**ACTIVITY:**
Lines from the one containing "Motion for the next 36" through the end of the data below are to be transcribed exactly; leave out all others.

**SUPPLIED MATERIAL:**
- Opening Delimiter -

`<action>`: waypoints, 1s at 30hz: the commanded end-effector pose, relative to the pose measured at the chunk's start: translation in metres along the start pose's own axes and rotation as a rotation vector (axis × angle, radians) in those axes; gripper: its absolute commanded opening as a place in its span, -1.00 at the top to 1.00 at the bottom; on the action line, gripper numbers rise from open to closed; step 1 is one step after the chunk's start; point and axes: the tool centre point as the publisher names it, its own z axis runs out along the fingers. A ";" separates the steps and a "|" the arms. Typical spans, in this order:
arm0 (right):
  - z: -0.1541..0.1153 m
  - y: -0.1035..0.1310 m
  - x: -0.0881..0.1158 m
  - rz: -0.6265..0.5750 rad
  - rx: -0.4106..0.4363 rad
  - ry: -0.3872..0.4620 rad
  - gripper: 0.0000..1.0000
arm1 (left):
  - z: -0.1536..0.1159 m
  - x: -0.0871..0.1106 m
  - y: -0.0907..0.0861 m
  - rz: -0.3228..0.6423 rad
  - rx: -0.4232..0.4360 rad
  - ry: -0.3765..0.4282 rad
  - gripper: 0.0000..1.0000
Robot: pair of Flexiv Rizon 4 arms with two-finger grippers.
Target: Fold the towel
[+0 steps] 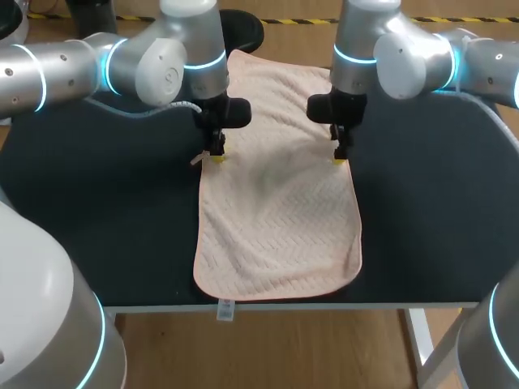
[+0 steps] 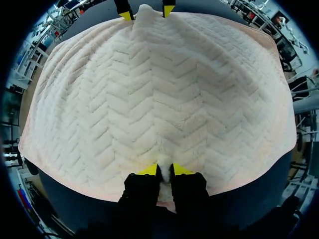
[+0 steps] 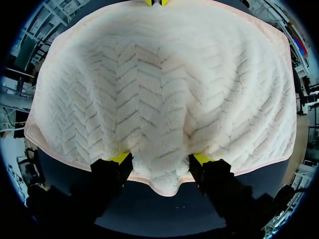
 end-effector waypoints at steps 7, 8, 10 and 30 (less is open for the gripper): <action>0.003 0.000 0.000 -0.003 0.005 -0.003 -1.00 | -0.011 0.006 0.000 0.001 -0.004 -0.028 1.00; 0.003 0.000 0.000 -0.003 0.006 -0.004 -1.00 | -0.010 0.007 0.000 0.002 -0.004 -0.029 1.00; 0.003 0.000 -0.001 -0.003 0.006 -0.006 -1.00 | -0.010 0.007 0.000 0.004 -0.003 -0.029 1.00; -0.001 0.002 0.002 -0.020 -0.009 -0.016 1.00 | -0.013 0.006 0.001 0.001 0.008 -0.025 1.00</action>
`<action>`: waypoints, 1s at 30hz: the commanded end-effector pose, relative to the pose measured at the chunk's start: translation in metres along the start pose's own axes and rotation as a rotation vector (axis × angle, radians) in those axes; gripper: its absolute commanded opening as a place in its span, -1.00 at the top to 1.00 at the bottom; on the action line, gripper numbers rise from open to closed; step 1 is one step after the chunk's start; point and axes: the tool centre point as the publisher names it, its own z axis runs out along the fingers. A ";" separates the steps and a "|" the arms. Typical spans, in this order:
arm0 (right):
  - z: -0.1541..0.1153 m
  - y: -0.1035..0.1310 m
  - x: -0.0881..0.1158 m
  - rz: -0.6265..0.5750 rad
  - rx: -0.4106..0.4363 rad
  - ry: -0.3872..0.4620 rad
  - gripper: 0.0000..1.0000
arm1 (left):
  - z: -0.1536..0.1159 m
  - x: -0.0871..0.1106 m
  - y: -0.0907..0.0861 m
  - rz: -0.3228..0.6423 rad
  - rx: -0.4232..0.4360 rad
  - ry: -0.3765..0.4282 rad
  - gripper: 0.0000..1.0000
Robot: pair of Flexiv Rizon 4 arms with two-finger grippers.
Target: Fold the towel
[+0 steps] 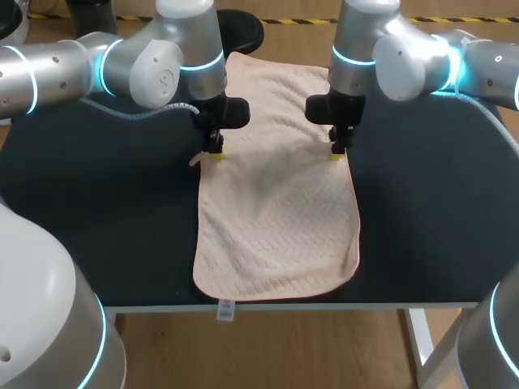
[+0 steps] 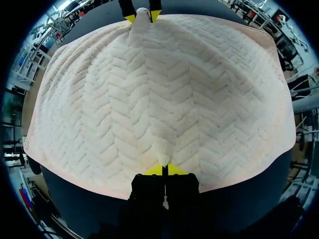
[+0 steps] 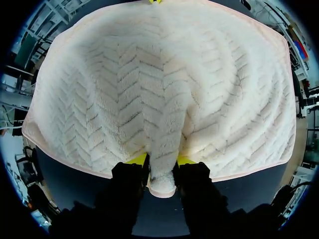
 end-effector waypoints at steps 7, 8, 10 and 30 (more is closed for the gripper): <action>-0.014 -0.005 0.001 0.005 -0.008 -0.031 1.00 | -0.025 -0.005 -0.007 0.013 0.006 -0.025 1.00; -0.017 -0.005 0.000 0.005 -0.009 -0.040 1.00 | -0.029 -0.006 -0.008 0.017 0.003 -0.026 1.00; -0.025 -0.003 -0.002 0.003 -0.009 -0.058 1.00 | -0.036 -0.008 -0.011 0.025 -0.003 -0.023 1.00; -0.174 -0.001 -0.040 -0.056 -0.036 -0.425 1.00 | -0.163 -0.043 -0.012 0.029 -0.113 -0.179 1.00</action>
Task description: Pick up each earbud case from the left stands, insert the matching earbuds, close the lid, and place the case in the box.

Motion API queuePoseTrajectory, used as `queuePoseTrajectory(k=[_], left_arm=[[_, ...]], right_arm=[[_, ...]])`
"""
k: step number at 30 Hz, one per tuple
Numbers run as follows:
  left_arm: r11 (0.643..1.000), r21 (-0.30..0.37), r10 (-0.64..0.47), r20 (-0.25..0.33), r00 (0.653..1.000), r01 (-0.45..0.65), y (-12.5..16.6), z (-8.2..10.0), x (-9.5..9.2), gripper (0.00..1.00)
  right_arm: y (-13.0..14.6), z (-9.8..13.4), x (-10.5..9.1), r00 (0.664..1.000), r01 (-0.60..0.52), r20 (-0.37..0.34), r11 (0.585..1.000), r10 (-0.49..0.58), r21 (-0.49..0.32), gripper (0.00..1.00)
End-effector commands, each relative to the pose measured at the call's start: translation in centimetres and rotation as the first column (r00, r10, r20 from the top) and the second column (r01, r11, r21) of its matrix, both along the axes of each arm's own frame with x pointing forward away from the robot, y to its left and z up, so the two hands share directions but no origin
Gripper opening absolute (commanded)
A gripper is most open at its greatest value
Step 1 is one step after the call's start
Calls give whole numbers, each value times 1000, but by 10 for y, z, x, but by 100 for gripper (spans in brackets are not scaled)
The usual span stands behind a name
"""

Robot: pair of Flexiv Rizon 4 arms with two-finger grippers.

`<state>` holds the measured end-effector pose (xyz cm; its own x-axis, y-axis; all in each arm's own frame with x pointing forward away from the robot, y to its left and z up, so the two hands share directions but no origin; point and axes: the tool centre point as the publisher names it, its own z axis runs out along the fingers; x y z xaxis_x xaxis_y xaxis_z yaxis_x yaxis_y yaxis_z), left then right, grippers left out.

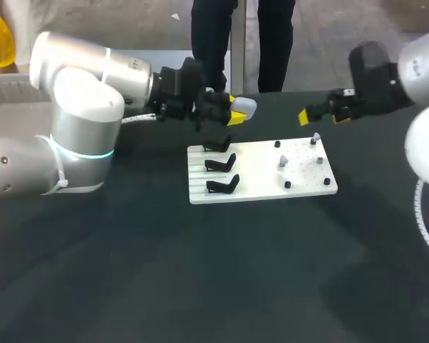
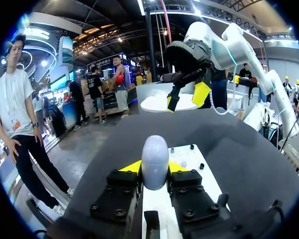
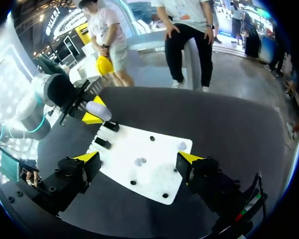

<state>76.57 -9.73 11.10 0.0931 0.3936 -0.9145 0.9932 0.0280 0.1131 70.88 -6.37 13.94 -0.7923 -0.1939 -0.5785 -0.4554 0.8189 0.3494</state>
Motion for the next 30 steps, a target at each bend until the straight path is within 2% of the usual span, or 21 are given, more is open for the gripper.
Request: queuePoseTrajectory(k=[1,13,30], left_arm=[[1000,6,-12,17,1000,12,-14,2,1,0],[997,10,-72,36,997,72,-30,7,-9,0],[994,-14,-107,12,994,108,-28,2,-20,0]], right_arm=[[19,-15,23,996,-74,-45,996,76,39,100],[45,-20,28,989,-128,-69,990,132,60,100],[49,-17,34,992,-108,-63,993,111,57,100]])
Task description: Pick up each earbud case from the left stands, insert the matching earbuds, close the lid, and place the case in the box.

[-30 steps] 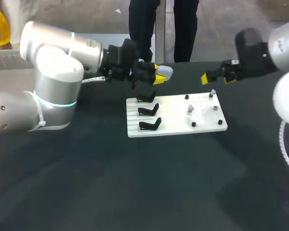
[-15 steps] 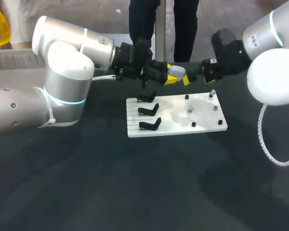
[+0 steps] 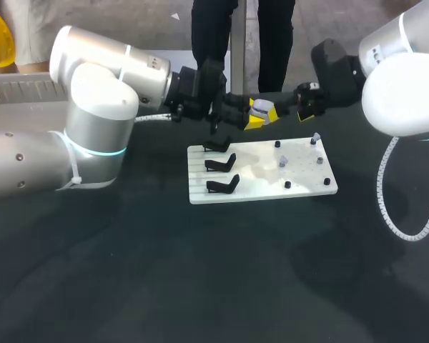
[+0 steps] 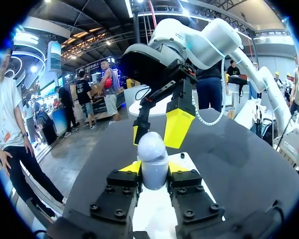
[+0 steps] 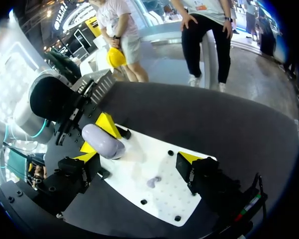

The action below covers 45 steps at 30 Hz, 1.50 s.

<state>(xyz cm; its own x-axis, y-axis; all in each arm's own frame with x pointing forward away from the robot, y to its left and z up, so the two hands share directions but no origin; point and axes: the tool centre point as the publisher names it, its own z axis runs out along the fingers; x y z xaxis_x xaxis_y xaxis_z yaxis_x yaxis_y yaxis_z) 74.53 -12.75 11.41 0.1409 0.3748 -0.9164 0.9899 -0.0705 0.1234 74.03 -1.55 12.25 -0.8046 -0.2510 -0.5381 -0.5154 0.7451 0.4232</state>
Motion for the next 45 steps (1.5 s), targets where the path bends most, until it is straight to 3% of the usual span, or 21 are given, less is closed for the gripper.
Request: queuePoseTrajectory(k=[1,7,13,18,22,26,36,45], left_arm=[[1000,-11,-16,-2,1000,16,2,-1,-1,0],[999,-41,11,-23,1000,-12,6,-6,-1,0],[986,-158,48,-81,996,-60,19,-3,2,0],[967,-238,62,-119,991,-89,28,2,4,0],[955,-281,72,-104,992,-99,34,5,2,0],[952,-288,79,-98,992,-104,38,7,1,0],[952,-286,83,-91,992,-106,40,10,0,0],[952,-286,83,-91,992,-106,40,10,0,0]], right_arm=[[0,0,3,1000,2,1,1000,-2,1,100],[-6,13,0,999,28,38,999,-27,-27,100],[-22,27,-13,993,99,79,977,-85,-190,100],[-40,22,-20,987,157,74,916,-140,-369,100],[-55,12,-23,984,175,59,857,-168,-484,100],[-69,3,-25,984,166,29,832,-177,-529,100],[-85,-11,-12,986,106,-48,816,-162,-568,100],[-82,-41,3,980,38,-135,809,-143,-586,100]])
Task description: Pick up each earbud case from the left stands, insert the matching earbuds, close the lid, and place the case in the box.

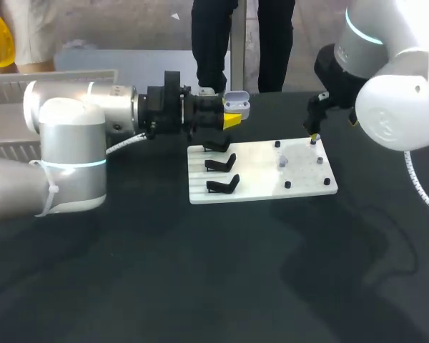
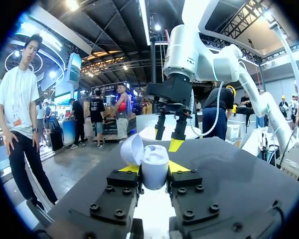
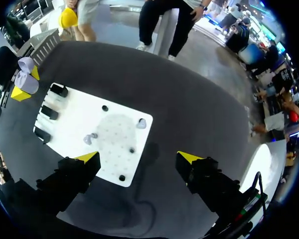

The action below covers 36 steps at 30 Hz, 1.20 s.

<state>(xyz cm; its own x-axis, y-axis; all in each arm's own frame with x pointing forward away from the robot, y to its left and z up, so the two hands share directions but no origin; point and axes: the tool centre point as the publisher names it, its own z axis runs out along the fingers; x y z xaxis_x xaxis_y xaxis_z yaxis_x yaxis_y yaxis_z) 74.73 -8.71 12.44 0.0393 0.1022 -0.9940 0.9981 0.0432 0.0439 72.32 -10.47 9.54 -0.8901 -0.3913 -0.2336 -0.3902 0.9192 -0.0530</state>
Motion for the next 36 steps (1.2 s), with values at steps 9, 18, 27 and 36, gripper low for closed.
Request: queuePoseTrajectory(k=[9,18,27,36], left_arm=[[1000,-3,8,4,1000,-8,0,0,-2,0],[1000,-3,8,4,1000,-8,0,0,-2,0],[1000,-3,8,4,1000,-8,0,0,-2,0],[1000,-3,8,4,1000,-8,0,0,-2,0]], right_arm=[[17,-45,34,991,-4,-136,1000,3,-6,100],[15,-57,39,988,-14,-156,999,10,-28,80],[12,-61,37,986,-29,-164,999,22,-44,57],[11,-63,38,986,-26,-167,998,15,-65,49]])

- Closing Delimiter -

**EXERCISE ANSWER:**
Motion for the next 36 steps (1.2 s), with values at steps 9, 18, 27 and 36, gripper low for closed.
Request: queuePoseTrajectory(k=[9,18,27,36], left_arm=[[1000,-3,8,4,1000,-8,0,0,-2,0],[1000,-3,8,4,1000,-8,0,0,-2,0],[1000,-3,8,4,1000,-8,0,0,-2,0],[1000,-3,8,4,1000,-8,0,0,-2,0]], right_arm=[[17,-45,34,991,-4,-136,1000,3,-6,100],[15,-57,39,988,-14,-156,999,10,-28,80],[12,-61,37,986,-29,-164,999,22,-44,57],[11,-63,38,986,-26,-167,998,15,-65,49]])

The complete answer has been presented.